Table 2.Voting Rounds and Response Rates
Voting round Topic Response Rate
1 Statements and structure 35/37 (94.6%)
2 Blueprint algorithm (ward patients) and first reference cards 35/⁠37 (94.6%)
3 Improved version of blueprint algorithm and reference cards 32/37 (86.5%)
4 Algorithm versions for cardiac surgery and ICU population 29/37 (78.4%)
5 Final algorithm set, endorsement 37/37 (100%)

The final product of this process is a set of three algorithms: one for patients in hospital wards, one for patients after cardiac surgery, and one for patients in intensive care units. To improve usability, the content of the algorithms was kept concise. The algorithms share a set of five “reference cards”, which contain more detailed information, such as suggestions for non-pharmacologic interventions. The full set of three algorithms and 5 reference cards, as well as an instruction for users, is presented in the Additional File 2. As an example, the algorithm version for patients in normal hospital wards is shown in Figure 1a. The reference card for non-pharmacologic interventions is presented in Figure 1b.

Figure 1a
Figure 1a.
Figure 1b
Figure 1b.

A detailed record of the modified Delphi voting process is presented in Additional File 1.
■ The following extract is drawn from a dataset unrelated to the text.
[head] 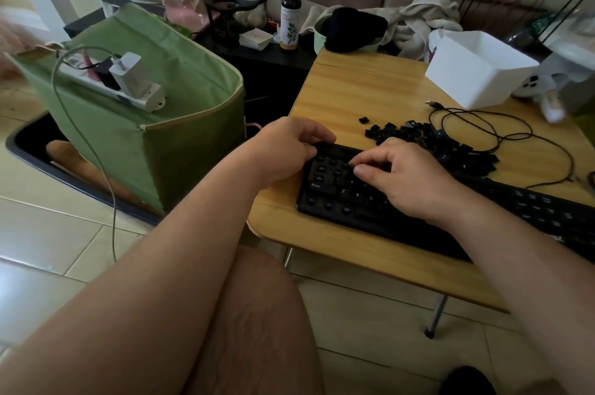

Using a modified Delphi approach, we developed a set of algorithms to support healthcare providers who take care of hospitalised adult patients with delirium. In five online voting rounds, consensus was reached between a diverse group of 37 internationally recognised delirium experts.

Position relative to guidelines

The Delirium Delphi Algorithms intend to provide structure and prioritisation, and strongly focus on identifying modifiable precipitating factors. As such, these are intended to be used as a tool, in addition to national and international guidelines. The content is primarily based on expert opinion and should be regarded as such. Users are advised to take their local situation into account and always comply with local legislation, particularly when it comes to involuntary medical treatments such as the use of restraints.

Knowledge gap

There is currently no high-quality evidence available to support one particular approach to management of delirium and its underlying causes. The application of the Delirium Delphi Algorithms implies a bundle of several “good clinical practices”. These include structured application of non-pharmacologic interventions to prevent delirium, a strong focus on the identification of modifiable precipitating factors, and follow-up that consists of frequent reassessment of the patient’s need for symptomatic drug treatments. Bundles of interventions have repeatedly been proven to be more effective in reducing the delirium burden than standalone interventions.13

Future of delirium management

With the arrival of innovations in delirium screening and monitoring as well as individualised interventional treatments, the field of delirium management is likely to change significantly in the next ten years. The algorithms will be kept up to date by the authors to follow these developments. We encourage healthcare providers who regularly treat patients with delirium to form interdisciplinary working groups in their institution to keep their delirium management strategies up-to-date.


We present a set of algorithms to support healthcare providers caring for hospitalised adult patients with delirium.


This project has not received funding.


The authors have no conflicts of interest to disclose.